BRIEF |
If a line below contains the string "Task", return that line.

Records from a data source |
-- Opening Marker --

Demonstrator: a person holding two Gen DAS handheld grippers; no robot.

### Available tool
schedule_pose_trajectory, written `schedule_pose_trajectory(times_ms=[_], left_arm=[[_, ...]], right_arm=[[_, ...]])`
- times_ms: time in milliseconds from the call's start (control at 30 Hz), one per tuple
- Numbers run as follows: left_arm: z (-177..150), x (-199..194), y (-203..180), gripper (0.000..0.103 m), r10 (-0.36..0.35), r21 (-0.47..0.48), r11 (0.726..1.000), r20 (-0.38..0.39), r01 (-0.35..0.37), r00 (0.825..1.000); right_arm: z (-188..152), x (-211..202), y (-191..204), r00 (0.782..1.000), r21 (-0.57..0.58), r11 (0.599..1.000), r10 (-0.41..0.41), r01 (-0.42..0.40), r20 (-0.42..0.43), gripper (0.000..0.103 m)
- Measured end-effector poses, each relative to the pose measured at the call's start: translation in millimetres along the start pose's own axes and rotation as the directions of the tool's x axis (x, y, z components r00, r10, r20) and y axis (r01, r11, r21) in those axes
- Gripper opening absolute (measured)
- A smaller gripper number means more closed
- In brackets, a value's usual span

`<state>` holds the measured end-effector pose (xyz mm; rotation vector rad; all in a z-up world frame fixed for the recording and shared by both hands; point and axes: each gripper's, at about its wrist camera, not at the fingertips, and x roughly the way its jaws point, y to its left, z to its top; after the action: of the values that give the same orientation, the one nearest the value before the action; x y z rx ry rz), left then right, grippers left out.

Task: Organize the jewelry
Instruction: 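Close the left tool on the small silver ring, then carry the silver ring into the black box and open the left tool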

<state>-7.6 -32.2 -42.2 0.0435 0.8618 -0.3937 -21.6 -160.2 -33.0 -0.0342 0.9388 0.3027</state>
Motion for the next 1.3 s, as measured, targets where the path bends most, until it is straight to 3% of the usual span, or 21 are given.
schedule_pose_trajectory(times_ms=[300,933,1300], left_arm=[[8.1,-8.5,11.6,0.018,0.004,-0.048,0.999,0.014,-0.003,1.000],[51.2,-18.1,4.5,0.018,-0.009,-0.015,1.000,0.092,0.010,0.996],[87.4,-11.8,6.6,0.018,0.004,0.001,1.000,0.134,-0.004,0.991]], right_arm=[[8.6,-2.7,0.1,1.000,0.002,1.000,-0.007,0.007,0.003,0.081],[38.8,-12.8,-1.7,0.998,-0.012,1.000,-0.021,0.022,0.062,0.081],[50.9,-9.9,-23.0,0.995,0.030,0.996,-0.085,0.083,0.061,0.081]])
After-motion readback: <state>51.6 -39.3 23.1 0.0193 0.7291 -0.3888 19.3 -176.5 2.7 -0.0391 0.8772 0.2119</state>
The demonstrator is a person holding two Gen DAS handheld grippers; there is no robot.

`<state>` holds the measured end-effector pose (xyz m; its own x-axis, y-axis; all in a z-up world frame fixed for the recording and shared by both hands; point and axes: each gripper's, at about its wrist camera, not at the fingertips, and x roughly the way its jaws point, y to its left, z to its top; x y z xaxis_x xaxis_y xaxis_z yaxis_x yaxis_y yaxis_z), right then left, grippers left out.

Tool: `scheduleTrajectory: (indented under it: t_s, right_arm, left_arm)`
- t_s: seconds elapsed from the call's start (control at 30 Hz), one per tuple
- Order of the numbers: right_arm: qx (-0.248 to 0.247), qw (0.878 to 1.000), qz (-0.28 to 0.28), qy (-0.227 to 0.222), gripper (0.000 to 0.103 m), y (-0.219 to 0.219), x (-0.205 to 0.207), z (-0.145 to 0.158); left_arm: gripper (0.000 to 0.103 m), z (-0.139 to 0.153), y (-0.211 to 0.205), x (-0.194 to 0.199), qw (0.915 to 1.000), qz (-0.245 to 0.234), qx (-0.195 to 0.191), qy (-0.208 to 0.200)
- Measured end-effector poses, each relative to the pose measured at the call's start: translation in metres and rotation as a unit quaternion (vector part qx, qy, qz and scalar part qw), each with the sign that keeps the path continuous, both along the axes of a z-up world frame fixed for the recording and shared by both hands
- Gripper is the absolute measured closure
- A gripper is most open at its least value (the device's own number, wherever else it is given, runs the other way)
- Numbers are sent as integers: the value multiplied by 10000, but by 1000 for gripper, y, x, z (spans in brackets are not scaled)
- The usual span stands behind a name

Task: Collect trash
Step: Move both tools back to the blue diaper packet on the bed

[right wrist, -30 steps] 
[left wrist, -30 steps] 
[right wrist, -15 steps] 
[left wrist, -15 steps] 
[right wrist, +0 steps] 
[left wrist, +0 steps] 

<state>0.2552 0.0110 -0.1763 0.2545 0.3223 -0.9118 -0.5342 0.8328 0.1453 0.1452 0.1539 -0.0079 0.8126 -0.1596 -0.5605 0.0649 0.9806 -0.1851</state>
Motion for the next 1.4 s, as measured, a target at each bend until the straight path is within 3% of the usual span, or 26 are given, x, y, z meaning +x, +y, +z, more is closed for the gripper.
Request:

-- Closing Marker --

EXERCISE RESULT |
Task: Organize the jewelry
Task: Collect trash

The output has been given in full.